[cfe-dev] [analyzer] Project to output SARIF

Tue Sep 18 14:55:13 PDT 2018

Gábor:

>
> I was wondering what are the constraints with the plist format that 
> makes you want to output Sarif natively. I am not opposed to adding 
> another output format but if you miss something from the plist during 
> conversion, chances are good other consumers of the plist would find 
> that information useful. As far as I understand, the current plist 
> format is not frozen in any ways, so extending that is also an option 
> (regardless of adding a new output format or not ).
That's a good point. My understanding (I concede that my knowledge of 
the details is second hand), is that the plist format is quite tightly 
tied to the way the paths are visualized within XCode.
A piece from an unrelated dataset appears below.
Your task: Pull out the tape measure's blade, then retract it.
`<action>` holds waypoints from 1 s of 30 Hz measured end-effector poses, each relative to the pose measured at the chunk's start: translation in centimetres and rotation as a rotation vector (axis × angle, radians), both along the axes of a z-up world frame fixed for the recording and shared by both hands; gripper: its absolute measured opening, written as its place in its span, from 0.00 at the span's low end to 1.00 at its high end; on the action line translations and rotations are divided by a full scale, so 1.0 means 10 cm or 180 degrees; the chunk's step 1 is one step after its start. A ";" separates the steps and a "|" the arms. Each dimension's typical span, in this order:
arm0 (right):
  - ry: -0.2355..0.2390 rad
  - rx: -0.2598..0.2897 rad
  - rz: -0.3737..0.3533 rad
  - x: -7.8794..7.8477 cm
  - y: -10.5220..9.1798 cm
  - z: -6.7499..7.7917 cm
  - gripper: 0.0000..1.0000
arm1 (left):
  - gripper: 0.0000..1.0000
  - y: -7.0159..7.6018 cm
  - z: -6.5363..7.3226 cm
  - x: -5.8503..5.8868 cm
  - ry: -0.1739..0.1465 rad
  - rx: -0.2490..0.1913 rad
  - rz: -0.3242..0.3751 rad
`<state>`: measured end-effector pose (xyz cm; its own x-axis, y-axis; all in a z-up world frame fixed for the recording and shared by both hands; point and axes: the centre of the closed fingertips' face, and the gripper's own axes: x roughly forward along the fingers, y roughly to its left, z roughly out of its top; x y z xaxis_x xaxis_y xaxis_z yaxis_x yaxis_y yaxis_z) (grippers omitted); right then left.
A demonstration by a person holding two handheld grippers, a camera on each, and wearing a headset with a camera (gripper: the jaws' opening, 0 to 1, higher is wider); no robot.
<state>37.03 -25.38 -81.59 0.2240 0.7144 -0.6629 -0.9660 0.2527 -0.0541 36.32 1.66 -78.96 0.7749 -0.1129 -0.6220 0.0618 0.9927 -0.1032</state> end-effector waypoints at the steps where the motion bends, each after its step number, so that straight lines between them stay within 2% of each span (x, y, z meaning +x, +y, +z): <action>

Other viewers 
like to show path visualizations in other ways, but supporting those 
that didn't seem to be possible in plist. In particular, there are good 
reasons to have different levels of "importance" associated with points 
and edges. Also, there didn't seem to be anything in plist that would 
allow you to express more than one thread. Finally, there is lots of 
metadata about the analysis that can't be expressed in plist.

I certainly agree that it would have been possible to extend plist in 
many directions to compensate, but our feeling is that we would just end 
up with something that approached the expressiveness of SARIF, so it 
makes more sense to just do SARIF natively.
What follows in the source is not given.